Try it: Reproduce, from the lines below, exactly the stretch that begins at the line containing "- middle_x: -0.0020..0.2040" and ends at the line containing "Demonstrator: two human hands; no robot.", both included.
[[ Data segment open ]]
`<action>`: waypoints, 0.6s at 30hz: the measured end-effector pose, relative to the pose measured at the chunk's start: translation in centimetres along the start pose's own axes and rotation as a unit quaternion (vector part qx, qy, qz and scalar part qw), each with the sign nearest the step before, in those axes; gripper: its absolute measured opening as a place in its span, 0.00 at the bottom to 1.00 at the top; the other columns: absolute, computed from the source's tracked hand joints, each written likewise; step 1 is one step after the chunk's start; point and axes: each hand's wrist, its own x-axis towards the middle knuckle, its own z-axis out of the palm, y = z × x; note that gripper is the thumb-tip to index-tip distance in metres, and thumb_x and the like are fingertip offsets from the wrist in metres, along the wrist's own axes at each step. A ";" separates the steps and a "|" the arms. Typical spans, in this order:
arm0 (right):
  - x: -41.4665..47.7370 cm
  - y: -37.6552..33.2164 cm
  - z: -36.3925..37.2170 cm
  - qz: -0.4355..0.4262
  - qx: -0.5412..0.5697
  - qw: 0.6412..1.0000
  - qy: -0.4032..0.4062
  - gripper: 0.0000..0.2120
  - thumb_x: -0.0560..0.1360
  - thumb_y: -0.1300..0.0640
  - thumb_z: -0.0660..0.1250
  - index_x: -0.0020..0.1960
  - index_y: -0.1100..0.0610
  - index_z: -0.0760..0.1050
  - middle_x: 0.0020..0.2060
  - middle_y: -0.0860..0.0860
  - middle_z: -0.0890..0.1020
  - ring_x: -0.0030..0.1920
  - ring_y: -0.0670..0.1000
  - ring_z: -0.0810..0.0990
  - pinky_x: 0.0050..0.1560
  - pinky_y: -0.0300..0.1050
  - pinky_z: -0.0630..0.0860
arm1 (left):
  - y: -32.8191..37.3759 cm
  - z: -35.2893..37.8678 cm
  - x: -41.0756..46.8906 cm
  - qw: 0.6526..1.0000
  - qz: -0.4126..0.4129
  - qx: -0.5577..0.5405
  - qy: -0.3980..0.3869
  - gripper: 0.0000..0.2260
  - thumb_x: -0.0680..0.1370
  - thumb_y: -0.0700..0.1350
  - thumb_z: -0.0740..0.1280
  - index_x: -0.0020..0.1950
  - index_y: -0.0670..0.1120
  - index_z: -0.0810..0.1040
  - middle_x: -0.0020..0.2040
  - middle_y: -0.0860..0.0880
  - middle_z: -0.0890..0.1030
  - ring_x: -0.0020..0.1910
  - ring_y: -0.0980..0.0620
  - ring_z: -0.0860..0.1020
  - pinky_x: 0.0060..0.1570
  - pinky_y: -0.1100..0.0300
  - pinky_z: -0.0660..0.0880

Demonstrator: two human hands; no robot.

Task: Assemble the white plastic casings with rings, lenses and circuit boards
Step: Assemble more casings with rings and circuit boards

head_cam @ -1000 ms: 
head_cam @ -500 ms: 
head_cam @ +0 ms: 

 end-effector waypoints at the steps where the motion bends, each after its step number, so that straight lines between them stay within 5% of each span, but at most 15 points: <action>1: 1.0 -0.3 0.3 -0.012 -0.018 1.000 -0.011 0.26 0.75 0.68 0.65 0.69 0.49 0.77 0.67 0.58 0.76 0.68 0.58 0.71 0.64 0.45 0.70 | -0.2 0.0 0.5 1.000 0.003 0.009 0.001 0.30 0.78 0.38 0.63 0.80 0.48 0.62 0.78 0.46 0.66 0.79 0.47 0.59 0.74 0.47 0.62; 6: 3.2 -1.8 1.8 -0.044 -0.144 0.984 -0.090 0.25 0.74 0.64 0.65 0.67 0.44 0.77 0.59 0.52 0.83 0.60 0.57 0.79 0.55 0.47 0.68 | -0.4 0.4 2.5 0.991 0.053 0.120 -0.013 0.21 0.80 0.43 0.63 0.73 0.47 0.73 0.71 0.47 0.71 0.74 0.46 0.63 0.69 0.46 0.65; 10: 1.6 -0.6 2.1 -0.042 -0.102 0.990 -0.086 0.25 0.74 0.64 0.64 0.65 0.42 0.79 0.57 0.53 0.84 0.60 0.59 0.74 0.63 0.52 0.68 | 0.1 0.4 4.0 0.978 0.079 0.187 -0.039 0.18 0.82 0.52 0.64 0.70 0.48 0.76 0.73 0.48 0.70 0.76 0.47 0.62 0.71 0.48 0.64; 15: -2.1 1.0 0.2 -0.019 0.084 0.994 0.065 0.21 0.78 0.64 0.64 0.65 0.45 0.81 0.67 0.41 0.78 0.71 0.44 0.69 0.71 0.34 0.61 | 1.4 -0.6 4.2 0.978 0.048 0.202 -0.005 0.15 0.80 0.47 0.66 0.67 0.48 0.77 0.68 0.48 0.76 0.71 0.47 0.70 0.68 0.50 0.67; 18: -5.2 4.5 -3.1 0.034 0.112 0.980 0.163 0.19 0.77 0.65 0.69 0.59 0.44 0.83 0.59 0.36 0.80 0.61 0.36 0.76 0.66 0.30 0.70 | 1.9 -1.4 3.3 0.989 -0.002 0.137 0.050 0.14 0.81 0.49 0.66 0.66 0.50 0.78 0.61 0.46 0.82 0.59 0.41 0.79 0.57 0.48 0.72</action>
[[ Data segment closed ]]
Response below:
  - middle_x: -0.0020..0.2040
  - middle_y: -0.0860..0.0880
  - middle_z: -0.0890..0.1030
  - ring_x: -0.0020..0.1910
  - ring_y: -0.0980..0.0620
  - ring_z: -0.0860..0.1020
  - pinky_x: 0.0060..0.1570
  - pinky_y: -0.1100..0.0300
  - pinky_z: -0.0660..0.0880

Demonstrator: two human hands; no robot.

The answer given is complete.